During one school holiday, I walked to a barbershop in downtown Garissa. I looked at my hair through the mirror, taking one last glance, as if to permanently brand the image to my memory, perhaps so I could remember who I once used to be. I looked helpless as I stared at the buzzing machine, frightened, uncomprehending. It all came tumbling down. My hair gathered in useless heaps on my lap, reduced to nothing by the hurried strokes of an indifferent barber. I felt as though I had lost a limb as I walked back home, navigating the dusty pathways of Bula Adaan, my head light, my heart heavy, my scalp exposed to the elements, burnt by the scorching heat of the Garissa sun, the whistling winds almost knocking me off, my ‘mast’ gone.

At home my mother was ecstatic. She started referring to me as “my good boy.” She made me a special dinner of spiced tea and anjeera pancakes served with liver, my favorite meal. When my father saw me he could not hide his toothy grin. The mood in the house became festive as though a new baby was born.

Perhaps I was born anew. Because I could not recognise myself as I stood before the mirror later that day. I cringed. The reflection staring back at me from behind the mirror seemed to me like a funny looking stranger. I thought the image before me resembled Gollum, the hideous creature from TheLord of the Rings.

I wasn’t the only one who didn’t recognize himself. The following afternoon I went to see my law school friend Abdifatah in the next neighbourhood over. He couldn’t recognize me when I approached him. After laughing, almost to the point of tears, he said: “Bro, don’t ever shave your hair.” It felt as though that was the best advice anyone had ever given me. 

I stayed indoors for weeks. I cringed at my image in the mirror. I wished I could cast a spell and my hair would grow back in an instant. I was happy when my hair grew back.

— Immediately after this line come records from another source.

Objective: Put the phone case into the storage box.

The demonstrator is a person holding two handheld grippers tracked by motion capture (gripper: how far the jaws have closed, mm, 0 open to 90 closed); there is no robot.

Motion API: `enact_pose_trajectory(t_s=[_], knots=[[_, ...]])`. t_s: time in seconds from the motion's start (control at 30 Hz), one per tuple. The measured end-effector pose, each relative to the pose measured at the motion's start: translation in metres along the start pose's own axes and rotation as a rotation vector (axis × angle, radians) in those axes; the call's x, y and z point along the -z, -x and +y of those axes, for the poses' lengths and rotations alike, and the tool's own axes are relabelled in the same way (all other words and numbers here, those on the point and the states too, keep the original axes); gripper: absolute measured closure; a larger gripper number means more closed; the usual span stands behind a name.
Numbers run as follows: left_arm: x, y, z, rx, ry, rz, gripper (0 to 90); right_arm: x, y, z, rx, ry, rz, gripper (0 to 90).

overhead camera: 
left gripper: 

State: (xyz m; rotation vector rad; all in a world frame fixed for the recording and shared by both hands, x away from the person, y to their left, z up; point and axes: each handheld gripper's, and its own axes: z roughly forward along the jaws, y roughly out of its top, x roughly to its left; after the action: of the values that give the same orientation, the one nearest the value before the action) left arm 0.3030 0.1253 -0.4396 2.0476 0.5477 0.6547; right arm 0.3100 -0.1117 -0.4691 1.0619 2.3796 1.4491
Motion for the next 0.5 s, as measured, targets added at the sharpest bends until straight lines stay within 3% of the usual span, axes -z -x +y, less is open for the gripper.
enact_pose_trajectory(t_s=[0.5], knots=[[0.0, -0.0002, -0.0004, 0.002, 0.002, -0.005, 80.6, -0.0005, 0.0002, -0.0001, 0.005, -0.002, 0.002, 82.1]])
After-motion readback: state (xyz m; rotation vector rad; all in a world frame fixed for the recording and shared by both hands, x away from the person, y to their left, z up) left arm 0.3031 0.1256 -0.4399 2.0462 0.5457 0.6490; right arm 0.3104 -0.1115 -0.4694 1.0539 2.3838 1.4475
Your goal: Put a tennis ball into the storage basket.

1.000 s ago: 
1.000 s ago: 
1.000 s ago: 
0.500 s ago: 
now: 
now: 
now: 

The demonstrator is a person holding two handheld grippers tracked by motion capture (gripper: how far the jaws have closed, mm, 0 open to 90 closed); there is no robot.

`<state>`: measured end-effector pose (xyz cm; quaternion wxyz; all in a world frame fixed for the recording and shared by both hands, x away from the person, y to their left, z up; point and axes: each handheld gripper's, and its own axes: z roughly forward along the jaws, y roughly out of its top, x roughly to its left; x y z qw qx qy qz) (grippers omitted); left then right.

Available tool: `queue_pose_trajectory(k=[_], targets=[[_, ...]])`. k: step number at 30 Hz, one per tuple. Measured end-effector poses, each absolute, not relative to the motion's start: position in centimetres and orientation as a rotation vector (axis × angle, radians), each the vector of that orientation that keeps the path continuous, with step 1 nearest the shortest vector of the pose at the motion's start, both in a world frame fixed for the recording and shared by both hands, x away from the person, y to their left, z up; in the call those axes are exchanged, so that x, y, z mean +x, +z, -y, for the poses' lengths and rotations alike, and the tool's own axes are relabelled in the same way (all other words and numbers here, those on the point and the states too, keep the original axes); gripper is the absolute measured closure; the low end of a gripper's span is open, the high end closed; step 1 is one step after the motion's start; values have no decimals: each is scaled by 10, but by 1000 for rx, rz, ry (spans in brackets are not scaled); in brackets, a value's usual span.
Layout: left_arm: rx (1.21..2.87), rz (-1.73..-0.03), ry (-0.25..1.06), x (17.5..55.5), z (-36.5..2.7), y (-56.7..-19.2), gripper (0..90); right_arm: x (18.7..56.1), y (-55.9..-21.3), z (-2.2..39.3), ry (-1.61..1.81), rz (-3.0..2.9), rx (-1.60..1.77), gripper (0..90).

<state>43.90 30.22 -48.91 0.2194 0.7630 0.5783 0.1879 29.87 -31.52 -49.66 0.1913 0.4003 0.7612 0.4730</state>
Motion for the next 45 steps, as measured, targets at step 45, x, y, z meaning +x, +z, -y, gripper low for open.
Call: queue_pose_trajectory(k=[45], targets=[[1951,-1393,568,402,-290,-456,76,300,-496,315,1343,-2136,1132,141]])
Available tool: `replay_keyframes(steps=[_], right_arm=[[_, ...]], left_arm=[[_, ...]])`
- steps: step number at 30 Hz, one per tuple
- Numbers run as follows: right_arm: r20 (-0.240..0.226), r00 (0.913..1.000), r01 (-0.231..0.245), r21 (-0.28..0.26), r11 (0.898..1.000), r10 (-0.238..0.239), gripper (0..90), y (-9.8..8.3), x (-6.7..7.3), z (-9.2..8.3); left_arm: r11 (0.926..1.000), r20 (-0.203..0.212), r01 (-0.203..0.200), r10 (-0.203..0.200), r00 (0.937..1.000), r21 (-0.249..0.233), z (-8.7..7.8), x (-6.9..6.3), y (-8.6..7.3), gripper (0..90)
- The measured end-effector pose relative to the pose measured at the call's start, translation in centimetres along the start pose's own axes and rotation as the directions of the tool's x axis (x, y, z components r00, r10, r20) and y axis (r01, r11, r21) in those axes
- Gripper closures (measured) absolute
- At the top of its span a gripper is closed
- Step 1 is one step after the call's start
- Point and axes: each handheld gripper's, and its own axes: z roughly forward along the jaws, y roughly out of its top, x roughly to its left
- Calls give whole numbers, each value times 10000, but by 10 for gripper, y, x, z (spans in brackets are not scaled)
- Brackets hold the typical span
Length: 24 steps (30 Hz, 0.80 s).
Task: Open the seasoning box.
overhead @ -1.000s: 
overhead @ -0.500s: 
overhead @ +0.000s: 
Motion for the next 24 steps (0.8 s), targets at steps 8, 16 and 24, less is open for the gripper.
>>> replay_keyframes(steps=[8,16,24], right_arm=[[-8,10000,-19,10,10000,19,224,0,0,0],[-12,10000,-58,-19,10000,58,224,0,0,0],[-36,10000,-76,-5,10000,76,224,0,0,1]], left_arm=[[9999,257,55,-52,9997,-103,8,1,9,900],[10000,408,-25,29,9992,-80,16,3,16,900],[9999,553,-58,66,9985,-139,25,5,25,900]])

Leaving Garissa at an early age and studying with people from different ethnicities helped temper my ingrained lack of self-esteem about my own hair. As a young adult, reading helped me embrace my sartorial peculiarities not as flaws but as part of my own unique sensibility and accept that I could be many things at once. I stopped relaxing my hair, long before I read the autobiography of Malcolm X,one of my heroes. The chemicals were damaging my hair and it had begun to fall off and lose it color. I realized I would rather have my own natural hair than one which was not really mine. Even though relaxing my hair made me feel like it looked better, I felt ashamed of this. I came to understand myself as not only Somali but a member of a bigger community of African peoples. I was pleased to find out that leading African-American civil rights activists like Angela Davis kept afro hairstyles, that closer home, African colonial fighters such as the Mau Mau freedom fighter Dedan Kimathi kept dreadlocks, as did the great Bob Marley whom I admired and loved. I felt I was part of this heritage. Yet, I faced opposition to my afro hair. In history I felt at home; in real life I was an alien. In this I understood, I think, the root, the very scalp, if you will, of modern hair politics—the prevalent Eurocentric notion idea that straight hair is the standard of beauty, and the subsequent rejection of this by some enlightened persons who are not Europeans, as part of a growing political consciousness predicated on racial pride.

As I grew older I trimmed my hair it more and more to try to appease my parents, to try to meet them halfway. I still live with the guilt of their disappointment in me and maybe one day I’ll shave it to the level they want.  Now, my afro does not feel out of place with a suit. It’s considerably less in volume than before.

I still feel nervous when I enter a barbershop. I worry a careless barber might cut too deeply. Every time a sharp object comes close to my head I remember my mother’s razor. I still feel the cold water running down my body. I still shiver.